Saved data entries
----

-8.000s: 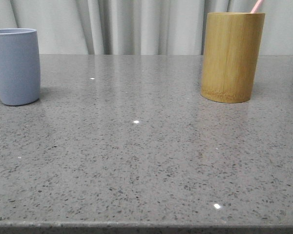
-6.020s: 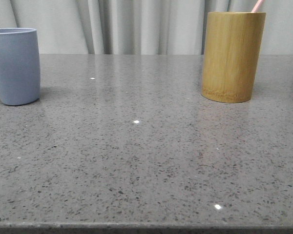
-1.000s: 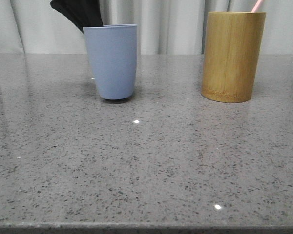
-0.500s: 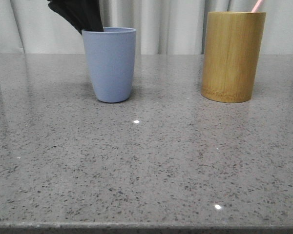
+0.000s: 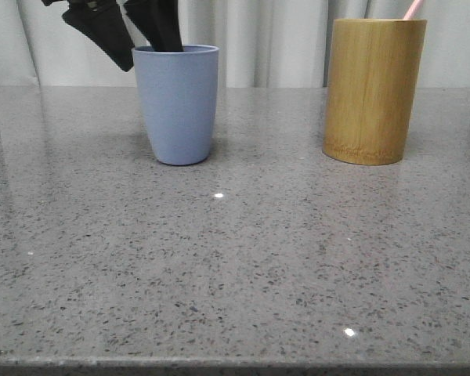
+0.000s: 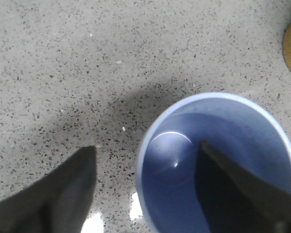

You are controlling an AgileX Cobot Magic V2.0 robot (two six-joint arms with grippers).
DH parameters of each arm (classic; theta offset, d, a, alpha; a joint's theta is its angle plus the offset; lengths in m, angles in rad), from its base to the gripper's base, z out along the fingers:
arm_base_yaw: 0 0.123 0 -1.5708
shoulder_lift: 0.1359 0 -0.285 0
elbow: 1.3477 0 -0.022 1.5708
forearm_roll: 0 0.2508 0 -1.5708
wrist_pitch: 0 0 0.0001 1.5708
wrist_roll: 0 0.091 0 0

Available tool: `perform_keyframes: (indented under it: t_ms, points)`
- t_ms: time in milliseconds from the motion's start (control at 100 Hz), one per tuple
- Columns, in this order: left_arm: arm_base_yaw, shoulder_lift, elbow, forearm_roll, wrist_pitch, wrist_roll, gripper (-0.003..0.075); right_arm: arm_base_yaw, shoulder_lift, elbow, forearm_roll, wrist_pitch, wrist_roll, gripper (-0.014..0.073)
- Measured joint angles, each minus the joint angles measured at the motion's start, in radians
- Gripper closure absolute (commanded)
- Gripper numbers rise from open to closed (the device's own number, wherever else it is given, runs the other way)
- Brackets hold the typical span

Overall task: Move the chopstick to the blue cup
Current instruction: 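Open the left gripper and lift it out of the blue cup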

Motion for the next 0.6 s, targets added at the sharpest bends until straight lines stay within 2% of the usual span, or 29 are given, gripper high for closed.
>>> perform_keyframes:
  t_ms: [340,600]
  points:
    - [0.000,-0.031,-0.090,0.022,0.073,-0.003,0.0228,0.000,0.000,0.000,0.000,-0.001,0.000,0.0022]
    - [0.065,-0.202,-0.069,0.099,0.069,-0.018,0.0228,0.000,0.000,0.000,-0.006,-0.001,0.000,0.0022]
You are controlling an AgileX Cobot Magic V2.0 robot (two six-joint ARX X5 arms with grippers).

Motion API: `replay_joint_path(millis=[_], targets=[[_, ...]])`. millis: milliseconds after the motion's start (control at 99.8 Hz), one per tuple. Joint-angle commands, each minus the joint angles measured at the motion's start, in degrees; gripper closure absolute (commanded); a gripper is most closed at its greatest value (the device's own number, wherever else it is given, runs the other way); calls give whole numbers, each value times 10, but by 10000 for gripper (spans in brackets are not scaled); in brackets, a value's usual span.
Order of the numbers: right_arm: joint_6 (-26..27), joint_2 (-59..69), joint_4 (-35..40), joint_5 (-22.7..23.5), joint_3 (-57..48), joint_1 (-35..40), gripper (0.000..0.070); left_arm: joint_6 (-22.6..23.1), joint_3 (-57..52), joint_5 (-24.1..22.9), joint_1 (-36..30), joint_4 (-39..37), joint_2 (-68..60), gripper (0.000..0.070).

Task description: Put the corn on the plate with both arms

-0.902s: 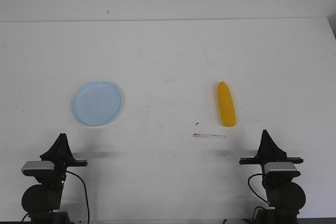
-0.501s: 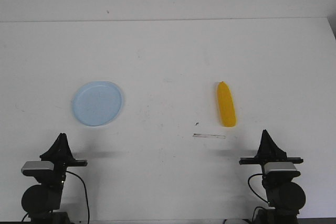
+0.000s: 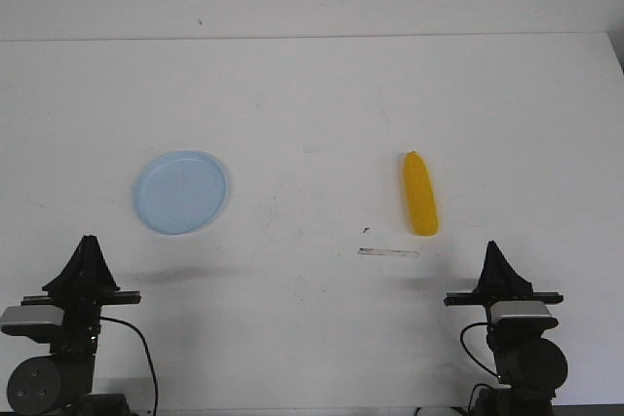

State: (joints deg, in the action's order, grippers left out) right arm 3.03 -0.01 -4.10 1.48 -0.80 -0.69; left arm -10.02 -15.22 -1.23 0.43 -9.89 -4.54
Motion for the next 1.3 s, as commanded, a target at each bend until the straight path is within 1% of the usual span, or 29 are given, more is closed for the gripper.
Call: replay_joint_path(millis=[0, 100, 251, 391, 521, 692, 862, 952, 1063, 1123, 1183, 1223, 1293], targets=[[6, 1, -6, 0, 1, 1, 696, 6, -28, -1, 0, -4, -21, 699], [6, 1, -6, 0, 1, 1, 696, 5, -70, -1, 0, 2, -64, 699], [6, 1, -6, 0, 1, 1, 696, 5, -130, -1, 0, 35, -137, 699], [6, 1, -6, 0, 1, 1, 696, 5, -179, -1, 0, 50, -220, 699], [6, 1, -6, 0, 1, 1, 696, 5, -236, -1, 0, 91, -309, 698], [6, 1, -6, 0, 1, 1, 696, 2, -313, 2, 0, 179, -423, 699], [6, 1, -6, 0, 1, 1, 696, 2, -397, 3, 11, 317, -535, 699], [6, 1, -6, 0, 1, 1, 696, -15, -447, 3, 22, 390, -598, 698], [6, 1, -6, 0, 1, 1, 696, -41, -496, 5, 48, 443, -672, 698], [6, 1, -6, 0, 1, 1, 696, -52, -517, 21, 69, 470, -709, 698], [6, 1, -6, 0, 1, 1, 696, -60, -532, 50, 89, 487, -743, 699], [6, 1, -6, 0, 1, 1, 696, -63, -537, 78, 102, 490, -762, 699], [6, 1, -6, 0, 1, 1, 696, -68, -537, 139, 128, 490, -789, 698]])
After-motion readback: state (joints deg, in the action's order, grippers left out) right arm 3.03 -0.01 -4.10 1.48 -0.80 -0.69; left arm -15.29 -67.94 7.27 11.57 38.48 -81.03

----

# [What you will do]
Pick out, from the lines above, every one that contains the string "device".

# [Solution for this exercise]
- Gripper numbers rise from open to closed (the device's own number, wherever else it is given, runs the other way)
Motion API: `replay_joint_path(millis=[_], targets=[[_, ...]])`. millis: milliseconds after the motion's start (control at 99.8 Hz), one per tuple. Joint-angle commands, each minus the joint angles measured at the motion's start, in degrees; gripper closure absolute (commanded); a gripper is most closed at its greatest value (the device's own number, wherever else it is given, runs the other way); calls give whole numbers, each value times 10, but by 10000 for gripper (spans in brackets are not scaled); in brackets, a value's usual span.

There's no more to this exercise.